→ **Task brief**
From the first line of the entries below to the line with "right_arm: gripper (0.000", give each line again exactly.

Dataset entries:

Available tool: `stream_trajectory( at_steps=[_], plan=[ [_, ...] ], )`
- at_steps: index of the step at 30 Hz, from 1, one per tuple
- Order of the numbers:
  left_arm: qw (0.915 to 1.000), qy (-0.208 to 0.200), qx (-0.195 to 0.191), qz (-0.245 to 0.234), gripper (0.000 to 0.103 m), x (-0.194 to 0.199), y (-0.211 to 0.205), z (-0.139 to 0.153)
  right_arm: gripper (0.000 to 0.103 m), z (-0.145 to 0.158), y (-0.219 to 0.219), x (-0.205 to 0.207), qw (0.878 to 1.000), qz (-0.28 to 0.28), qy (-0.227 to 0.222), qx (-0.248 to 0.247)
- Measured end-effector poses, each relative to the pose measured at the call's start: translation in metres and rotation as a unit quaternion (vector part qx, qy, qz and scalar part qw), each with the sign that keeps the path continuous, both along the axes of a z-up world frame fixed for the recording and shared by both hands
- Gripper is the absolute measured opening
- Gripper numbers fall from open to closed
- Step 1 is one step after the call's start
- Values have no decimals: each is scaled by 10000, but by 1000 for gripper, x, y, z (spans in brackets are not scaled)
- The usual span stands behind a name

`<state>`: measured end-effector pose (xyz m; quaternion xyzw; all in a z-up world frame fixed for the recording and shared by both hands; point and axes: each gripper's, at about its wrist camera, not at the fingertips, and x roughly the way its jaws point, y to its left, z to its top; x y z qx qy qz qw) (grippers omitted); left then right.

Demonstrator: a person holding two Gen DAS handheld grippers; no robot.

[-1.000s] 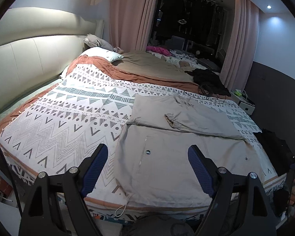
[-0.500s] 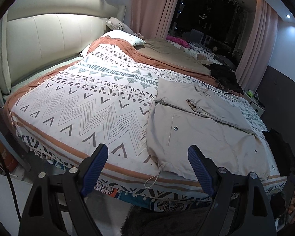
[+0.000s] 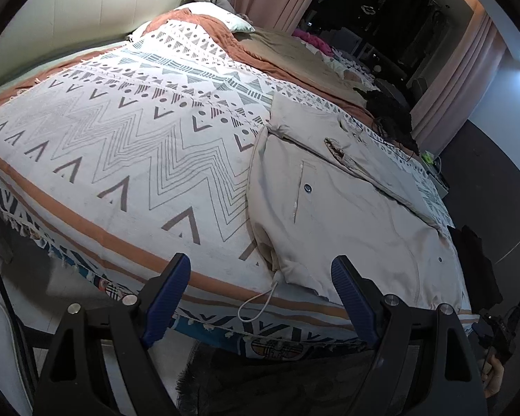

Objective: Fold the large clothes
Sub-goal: 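Grasp the drawstring hem with the left gripper while the right gripper grasps the hem too, then lift the hem with both grippers and fold it over toward the collar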

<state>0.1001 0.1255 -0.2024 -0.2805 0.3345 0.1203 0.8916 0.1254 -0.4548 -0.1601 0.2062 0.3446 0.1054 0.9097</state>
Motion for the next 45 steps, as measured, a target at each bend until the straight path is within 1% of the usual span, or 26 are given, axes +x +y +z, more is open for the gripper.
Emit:
stream_trajectory(
  at_steps=[2, 4, 5, 6, 8, 10, 12, 14, 16, 18, 21, 25, 27, 29, 31, 33, 37, 39, 40, 41, 42, 43, 44, 45],
  plan=[
    [10000, 29, -67, -59, 84, 10, 0, -7, 77, -6, -1, 9, 9999, -6, 76, 106],
    [9998, 48, -159, -125, 80, 20, 1, -14, 74, -12, 1, 19, 9997, 47, 131, 210],
    [9996, 72, -200, -162, 75, 24, 2, -17, 71, -14, 2, 26, 9995, 81, 171, 249],
    [9994, 105, -249, -204, 72, 30, 2, -20, 69, -17, 3, 32, 9993, 124, 206, 287],
    [9989, 144, -341, -286, 71, 41, 4, -26, 65, -23, 6, 41, 9989, 181, 251, 362],
    [9982, 174, -436, -384, 69, 55, 5, -33, 64, -26, 6, 50, 9983, 231, 289, 455],
    [9972, 223, -553, -457, 63, 67, 7, -40, 64, -30, 4, 62, 9976, 271, 338, 548],
    [9962, 306, -657, -492, 60, 79, 9, -47, 64, -33, 1, 72, 9968, 246, 441, 619],
    [9950, 376, -780, -495, 60, 90, 13, -54, 64, -37, 1, 79, 9952, 264, 483, 803],
    [9938, 413, -914, -479, 59, 98, 17, -61, 64, -40, -2, 85, 9919, 334, 476, 1132],
    [9920, 389, -1105, -472, 55, 107, 23, -68, 64, -47, -3, 95, 9897, 395, 521, 1276],
    [9886, 268, -1410, -456, 55, 114, 28, -75, 64, -57, -2, 107, 9867, 479, 518, 1466],
    [9872, 248, -1481, -533, 55, 116, 27, -76, 64, -61, 0, 113, 9844, 573, 546, 1570],
    [9849, 236, -1585, -651, 55, 116, 25, -77, 64, -66, 4, 118, 9833, 691, 574, 1581],
    [9821, 254, -1688, -790, 54, 114, 21, -78, 64, -70, 8, 122, 9799, 932, 617, 1654],
    [9802, 290, -1732, -919, 52, 112, 15, -79, 64, -74, 10, 123, 9794, 1045, 621, 1610],
    [9801, 300, -1723, -939, 52, 116, 11, -80, 64, -78, 6, 137, 9787, 959, 631, 1700],
    [9796, 255, -1747, -959, 52, 124, 9, -82, 64, -77, 9, 143, 9807, 866, 624, 1636],
    [9805, 271, -1695, -953, 51, 128, 7, -82, 64, -76, 11, 146, 9827, 812, 600, 1551],
    [9819, 314, -1629, -912, 43, 131, 6, -82, 64, -75, 14, 146, 9844, 763, 572, 1477],
    [9829, 371, -1590, -851, 35, 133, 4, -82, 62, -75, 15, 148, 9856, 714, 551, 1429],
    [9832, 399, -1593, -792, 31, 134, 5, -82, 53, -75, 19, 152, 9872, 642, 547, 1357],
    [9837, 437, -1592, -712, 19, 134, 5, -83, 40, -76, 20, 153, 9881, 584, 572, 1304],
    [9837, 461, -1621, -621, 17, 133, 7, -84, 31, -78, 19, 155, 9887, 497, 621, 1269]
  ],
)
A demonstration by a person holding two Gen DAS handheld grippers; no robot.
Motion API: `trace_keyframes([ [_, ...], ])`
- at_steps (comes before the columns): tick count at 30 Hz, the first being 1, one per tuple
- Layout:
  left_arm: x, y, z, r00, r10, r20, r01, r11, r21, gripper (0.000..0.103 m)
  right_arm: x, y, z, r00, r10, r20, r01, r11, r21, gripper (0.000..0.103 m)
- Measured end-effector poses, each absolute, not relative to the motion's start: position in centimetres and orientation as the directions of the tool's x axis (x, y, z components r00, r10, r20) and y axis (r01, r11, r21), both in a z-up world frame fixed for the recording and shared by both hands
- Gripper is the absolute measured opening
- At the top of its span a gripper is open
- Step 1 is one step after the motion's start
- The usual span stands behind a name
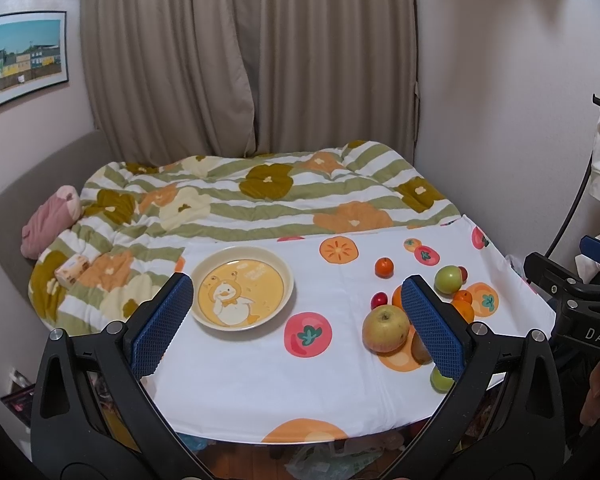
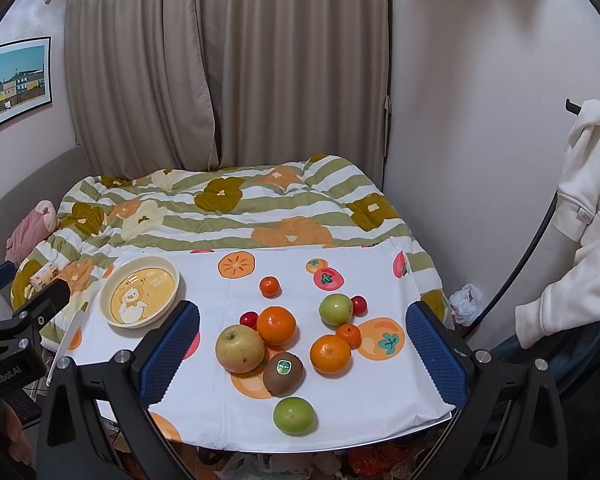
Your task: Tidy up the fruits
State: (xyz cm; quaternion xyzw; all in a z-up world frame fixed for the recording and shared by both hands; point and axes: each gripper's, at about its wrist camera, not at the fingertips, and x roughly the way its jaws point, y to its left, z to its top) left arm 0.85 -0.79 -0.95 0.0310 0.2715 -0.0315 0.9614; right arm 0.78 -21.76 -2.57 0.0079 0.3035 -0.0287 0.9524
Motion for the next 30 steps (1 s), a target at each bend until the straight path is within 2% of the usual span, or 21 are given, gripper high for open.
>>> trace_keyframes([
  [13, 1.3, -0.8, -0.7, 0.845, -0.078, -0.529, 0.116, 0.993, 0.038, 0.103, 0.5, -21.7, -3.0, 0.809, -0.055, -0.586, 0.08, 0.997, 0.018, 0.103],
  [18, 3.2, -0.9, -1.8, 0.809, -0.118, -0.575, 0.182, 0.982, 0.054, 0.103, 0.6, -21.9, -4.0, 0.784, -0.083, -0.615, 0.117, 0.993, 0.016, 0.103],
  [25, 6.1, -2.2, -6.1, 0.716, -0.232, -0.659, 0.324, 0.946, 0.019, 0.103, 1.4, -23.0, -7.2, 0.73, -0.113, -0.674, 0.178, 0.984, 0.028, 0.103],
  [30, 8.0, -3.9, -9.1, 0.66, -0.257, -0.706, 0.38, 0.925, 0.018, 0.103, 2.9, -24.4, -10.3, 0.699, -0.119, -0.706, 0.206, 0.978, 0.039, 0.103],
])
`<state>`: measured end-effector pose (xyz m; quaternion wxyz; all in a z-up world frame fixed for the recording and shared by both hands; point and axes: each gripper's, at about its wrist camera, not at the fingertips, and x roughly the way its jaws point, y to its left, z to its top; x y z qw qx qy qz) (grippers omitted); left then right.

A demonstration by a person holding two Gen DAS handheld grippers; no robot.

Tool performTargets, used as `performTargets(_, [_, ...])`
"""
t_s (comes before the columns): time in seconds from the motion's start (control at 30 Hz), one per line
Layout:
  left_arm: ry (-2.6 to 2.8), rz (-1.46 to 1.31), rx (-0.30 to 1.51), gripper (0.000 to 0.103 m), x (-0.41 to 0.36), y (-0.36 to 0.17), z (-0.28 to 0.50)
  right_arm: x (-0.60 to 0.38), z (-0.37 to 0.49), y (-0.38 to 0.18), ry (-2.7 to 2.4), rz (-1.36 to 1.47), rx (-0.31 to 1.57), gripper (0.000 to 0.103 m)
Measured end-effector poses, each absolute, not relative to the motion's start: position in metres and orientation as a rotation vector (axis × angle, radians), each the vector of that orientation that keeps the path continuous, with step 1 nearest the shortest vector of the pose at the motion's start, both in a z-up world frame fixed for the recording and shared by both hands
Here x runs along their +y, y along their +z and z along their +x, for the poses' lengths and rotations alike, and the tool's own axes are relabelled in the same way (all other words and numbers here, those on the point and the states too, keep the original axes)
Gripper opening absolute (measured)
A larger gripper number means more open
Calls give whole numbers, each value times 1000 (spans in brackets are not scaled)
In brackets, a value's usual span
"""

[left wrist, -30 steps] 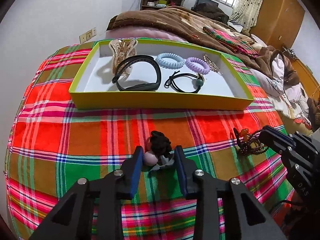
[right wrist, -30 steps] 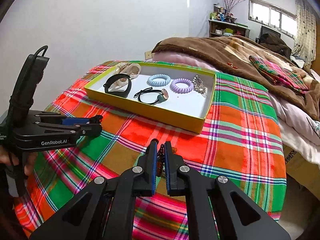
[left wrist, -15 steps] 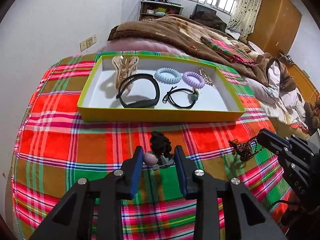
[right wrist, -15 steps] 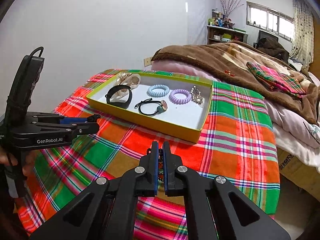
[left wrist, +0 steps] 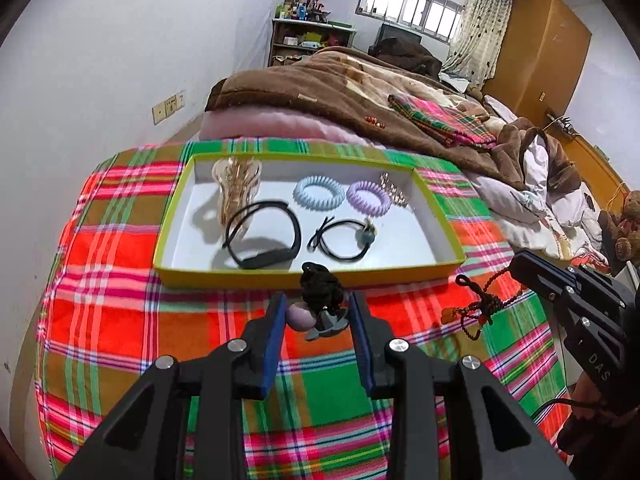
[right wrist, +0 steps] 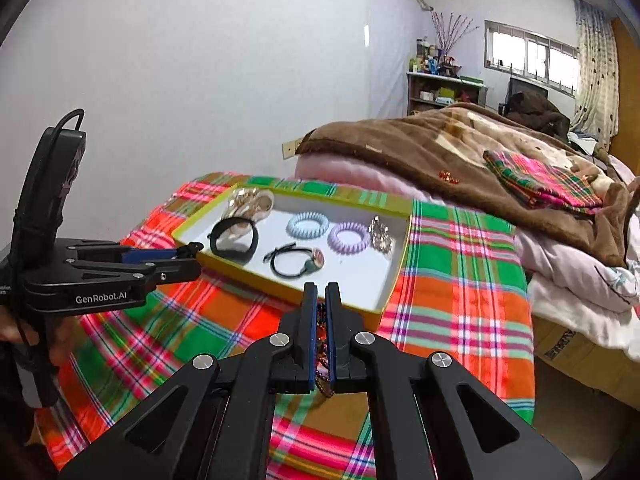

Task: Organize jewelry
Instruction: 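Carry the pink-ball hair tie with the left gripper while the right gripper carries the beaded necklace into the box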

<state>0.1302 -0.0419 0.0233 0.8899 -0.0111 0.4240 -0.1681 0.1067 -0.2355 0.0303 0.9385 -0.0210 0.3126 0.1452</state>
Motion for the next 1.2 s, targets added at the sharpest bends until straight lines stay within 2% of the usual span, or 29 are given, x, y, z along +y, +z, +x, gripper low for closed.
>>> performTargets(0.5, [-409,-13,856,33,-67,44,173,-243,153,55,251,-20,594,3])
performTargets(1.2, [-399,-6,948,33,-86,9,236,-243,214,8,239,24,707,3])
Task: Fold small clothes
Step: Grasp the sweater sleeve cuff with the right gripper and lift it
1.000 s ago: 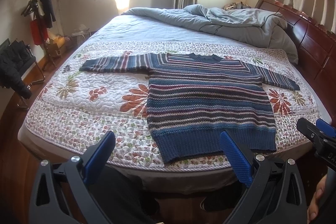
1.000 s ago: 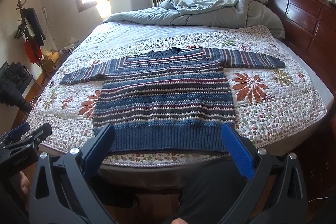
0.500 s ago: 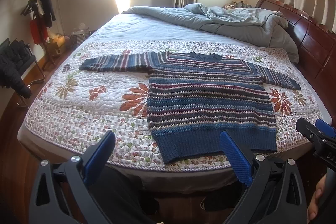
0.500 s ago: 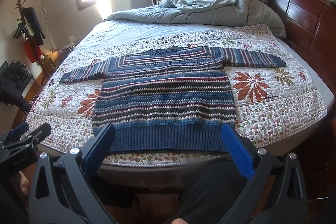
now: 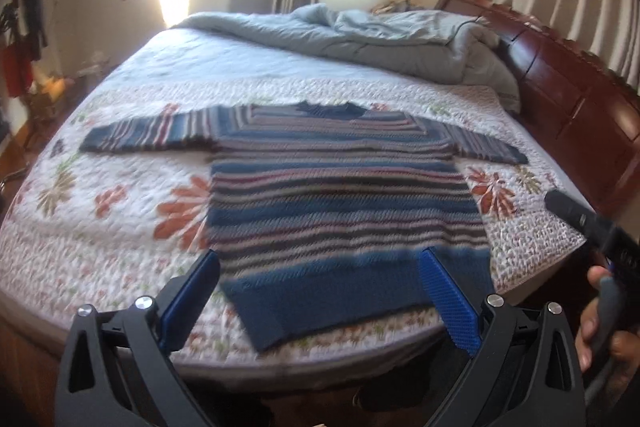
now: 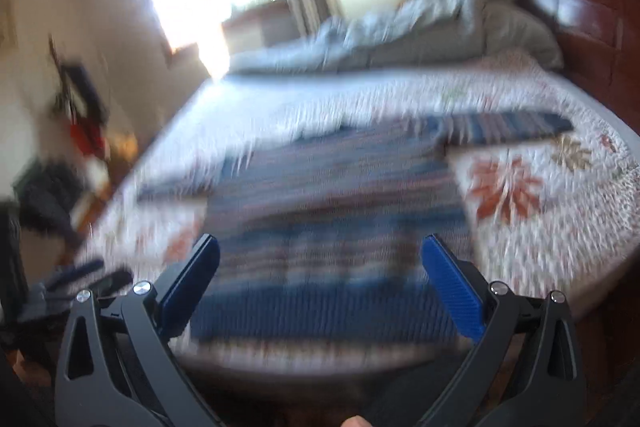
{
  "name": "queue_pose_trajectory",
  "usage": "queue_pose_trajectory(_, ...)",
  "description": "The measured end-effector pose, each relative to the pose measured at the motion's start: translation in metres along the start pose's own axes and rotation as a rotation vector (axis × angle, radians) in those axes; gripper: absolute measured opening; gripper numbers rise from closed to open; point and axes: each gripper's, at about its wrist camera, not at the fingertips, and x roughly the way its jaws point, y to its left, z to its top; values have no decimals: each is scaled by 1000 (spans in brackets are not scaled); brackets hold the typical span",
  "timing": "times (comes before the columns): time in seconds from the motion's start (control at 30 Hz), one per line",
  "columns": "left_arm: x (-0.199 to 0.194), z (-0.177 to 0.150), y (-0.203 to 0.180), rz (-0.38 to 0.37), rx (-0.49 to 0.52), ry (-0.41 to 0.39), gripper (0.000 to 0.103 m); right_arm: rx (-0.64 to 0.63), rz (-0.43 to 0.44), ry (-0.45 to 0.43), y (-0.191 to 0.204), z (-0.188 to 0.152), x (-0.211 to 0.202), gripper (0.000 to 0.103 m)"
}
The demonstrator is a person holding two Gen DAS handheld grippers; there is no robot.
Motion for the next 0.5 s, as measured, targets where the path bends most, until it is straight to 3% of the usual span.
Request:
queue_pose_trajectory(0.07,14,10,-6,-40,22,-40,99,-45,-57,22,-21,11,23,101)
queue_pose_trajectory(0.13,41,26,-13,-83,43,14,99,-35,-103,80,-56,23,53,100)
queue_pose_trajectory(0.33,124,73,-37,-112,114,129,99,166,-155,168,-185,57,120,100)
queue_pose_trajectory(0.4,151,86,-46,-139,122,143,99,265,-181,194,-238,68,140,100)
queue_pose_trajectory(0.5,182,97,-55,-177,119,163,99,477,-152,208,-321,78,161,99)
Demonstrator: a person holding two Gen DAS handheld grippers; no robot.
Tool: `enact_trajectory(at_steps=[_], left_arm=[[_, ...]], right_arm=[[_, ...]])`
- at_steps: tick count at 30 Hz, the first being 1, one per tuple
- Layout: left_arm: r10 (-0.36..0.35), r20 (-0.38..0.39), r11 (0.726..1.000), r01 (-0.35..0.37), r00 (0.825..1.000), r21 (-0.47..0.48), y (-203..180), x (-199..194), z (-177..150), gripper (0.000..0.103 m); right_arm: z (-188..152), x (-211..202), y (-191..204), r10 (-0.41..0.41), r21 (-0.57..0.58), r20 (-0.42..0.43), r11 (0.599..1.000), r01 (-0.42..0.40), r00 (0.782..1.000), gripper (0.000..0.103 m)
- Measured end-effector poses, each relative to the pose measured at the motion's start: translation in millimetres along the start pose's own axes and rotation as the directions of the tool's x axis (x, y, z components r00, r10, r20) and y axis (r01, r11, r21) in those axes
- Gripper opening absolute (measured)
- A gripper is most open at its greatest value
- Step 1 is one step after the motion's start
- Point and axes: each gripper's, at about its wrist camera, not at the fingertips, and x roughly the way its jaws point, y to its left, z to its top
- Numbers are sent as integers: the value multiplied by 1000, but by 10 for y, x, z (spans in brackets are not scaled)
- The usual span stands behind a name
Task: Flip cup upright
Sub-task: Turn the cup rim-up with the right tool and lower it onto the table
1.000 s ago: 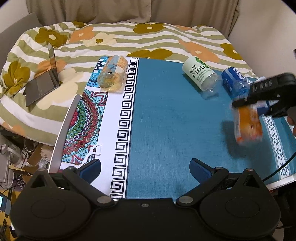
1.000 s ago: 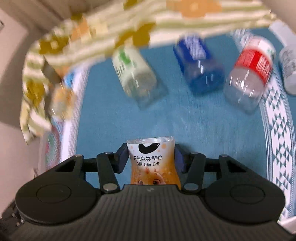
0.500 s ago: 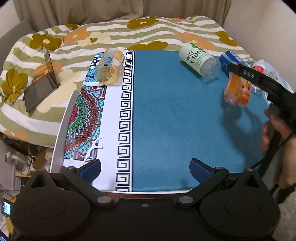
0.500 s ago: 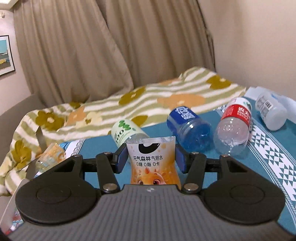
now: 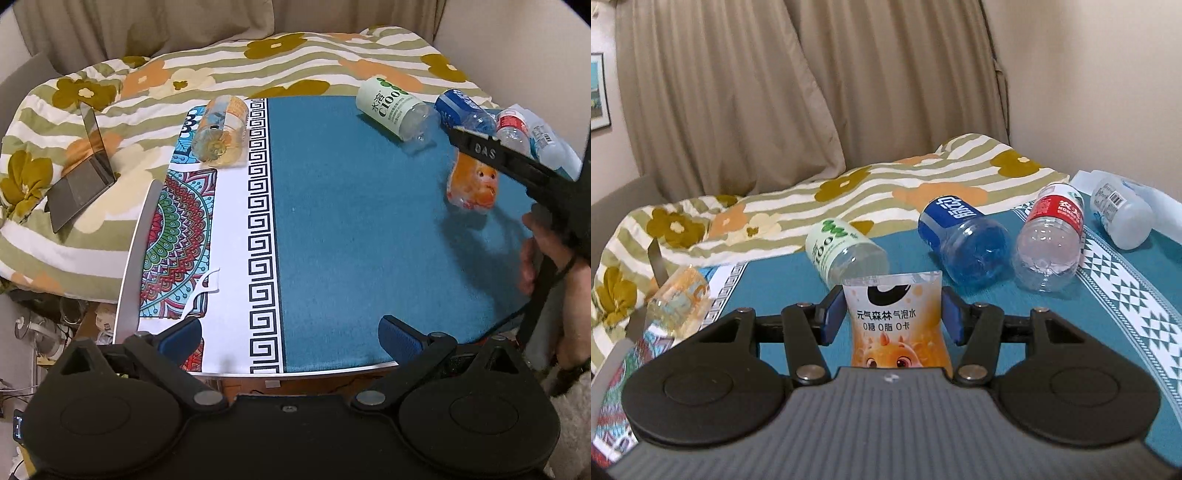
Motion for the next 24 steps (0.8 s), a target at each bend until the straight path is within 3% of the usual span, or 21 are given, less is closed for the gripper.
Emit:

→ **Solution for this exercise**
Available tool: `stream_trajectory( at_steps=[_], plan=[ [_, ...] ], )`
- at_steps: index of the step at 30 Hz, from 1, one per tuple
- Order of the numbers:
  left_arm: qw (0.915 to 1.000), qy (-0.208 to 0.200), qx (-0.195 to 0.191), qz (-0.245 to 0.234), gripper (0.000 to 0.103 m), x (-0.194 to 0.199), y (-0.211 to 0.205), z (-0.139 to 0.153)
  right_arm: gripper (0.000 to 0.103 m), z (-0.145 to 0.158), y (-0.219 to 0.219), x (-0.205 to 0.207), qw (0.878 to 1.000), qz (-0.28 to 0.28), qy (-0.227 to 0.222), qx (-0.248 to 0.247)

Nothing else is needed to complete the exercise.